Listed records =

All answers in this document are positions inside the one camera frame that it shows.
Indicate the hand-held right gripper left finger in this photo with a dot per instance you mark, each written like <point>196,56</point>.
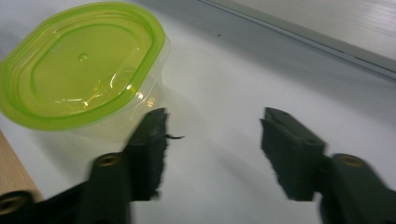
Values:
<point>146,161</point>

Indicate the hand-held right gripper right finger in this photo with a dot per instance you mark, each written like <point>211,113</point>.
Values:
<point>295,161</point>

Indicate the clear container with green lid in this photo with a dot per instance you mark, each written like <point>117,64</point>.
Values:
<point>84,68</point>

What to do =
Please output the material above unchanged, apart from removing the pictures.

Solution =
All answers in this document are positions inside the one camera frame that it shows.
Indicate the hand-held right gripper left finger in this photo with a dot per instance you mark, each written like <point>196,56</point>.
Values:
<point>146,161</point>

Indicate the hand-held right gripper right finger in this photo with a dot per instance you mark, each written like <point>211,113</point>.
Values:
<point>295,161</point>

Indicate the clear container with green lid in this photo with a dot per instance you mark, each written like <point>117,64</point>.
Values:
<point>84,68</point>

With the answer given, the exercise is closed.